ENTRIES PROVIDED –
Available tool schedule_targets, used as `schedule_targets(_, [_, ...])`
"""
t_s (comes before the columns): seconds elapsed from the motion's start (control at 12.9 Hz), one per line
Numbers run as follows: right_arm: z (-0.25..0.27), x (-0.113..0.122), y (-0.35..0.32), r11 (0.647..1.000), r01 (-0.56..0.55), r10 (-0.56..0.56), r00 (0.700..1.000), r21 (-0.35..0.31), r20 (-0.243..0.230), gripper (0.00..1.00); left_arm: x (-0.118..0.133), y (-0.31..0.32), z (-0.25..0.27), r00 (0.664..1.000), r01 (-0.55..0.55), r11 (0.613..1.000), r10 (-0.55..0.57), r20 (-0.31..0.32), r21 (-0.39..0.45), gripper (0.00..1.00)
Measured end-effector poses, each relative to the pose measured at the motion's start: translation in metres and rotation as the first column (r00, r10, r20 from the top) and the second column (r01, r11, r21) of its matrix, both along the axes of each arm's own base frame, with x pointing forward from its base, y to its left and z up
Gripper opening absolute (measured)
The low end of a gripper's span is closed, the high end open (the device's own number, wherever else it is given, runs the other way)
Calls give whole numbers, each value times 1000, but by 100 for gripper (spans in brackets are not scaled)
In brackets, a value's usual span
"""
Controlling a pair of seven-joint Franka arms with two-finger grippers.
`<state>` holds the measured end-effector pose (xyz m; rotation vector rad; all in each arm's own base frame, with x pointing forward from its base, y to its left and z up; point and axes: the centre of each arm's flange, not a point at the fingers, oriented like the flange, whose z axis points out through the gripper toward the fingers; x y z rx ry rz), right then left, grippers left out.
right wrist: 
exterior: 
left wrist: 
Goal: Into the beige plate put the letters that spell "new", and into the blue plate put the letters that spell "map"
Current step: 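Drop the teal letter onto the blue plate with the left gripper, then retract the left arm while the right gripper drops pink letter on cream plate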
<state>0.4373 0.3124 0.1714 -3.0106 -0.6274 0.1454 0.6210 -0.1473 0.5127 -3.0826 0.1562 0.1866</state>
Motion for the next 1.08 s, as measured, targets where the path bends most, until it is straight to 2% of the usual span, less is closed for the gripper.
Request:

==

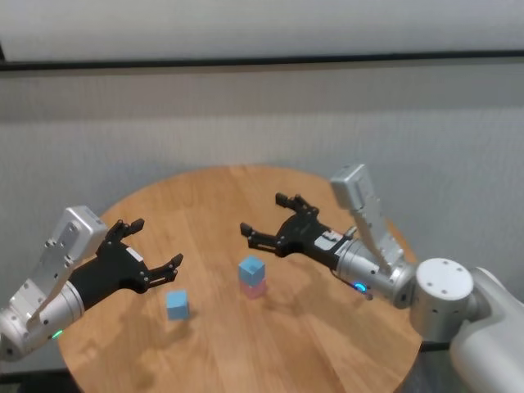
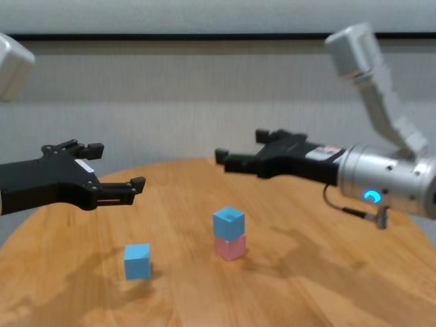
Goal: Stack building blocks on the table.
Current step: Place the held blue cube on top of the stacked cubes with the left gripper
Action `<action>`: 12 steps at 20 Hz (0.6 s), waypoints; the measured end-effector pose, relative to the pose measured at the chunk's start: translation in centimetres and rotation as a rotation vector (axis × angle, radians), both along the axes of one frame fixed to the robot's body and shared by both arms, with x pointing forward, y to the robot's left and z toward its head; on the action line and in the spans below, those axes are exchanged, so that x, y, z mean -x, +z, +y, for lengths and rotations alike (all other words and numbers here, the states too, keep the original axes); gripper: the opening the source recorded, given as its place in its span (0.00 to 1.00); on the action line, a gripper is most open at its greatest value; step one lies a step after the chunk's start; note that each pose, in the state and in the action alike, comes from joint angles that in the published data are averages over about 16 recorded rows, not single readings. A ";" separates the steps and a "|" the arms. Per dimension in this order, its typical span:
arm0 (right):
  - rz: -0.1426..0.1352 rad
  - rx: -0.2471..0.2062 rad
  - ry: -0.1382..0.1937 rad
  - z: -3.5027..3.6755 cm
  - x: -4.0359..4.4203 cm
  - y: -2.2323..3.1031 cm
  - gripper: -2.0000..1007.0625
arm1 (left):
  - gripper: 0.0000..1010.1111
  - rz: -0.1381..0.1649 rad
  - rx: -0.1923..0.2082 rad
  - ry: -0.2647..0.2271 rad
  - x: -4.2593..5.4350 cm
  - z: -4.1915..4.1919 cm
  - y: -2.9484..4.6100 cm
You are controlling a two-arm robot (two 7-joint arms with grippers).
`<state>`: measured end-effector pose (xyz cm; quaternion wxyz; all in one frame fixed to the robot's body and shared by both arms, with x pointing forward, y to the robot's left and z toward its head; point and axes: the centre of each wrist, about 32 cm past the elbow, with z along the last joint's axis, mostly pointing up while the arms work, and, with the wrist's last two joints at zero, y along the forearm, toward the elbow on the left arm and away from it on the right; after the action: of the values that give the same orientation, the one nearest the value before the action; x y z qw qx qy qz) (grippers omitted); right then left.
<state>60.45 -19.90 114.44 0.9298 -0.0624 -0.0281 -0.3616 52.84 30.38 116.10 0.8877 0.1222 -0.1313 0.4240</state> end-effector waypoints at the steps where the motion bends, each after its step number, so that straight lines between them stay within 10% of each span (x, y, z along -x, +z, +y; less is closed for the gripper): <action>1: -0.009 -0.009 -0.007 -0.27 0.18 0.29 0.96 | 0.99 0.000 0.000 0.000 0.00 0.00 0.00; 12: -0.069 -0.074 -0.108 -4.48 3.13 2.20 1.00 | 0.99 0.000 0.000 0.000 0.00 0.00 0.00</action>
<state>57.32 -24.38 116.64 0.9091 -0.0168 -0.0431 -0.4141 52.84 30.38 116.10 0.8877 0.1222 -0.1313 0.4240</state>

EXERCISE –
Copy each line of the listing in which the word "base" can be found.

RESPONSE FOR THIS EXERCISE –
Measured end-effector poses, each relative to the pose measured at the motion's start: translation in metres and rotation as the first column (r00, r10, r20 from the top) and the second column (r01, r11, r21) of its matrix, both along the axes of each arm's own base frame, with x pointing forward from its base, y to its left and z up
`<state>` holds the measured end-effector pose (xyz m; rotation vector rad; all in each arm's own base frame, with x pointing forward from its base, y to its left and z up; point and axes: the centre of each arm's flange, not a point at the fingers, oriented like the flange, whose z axis points out through the gripper toward the fingers; x y z rx ry rz), right then left, grippers left out.

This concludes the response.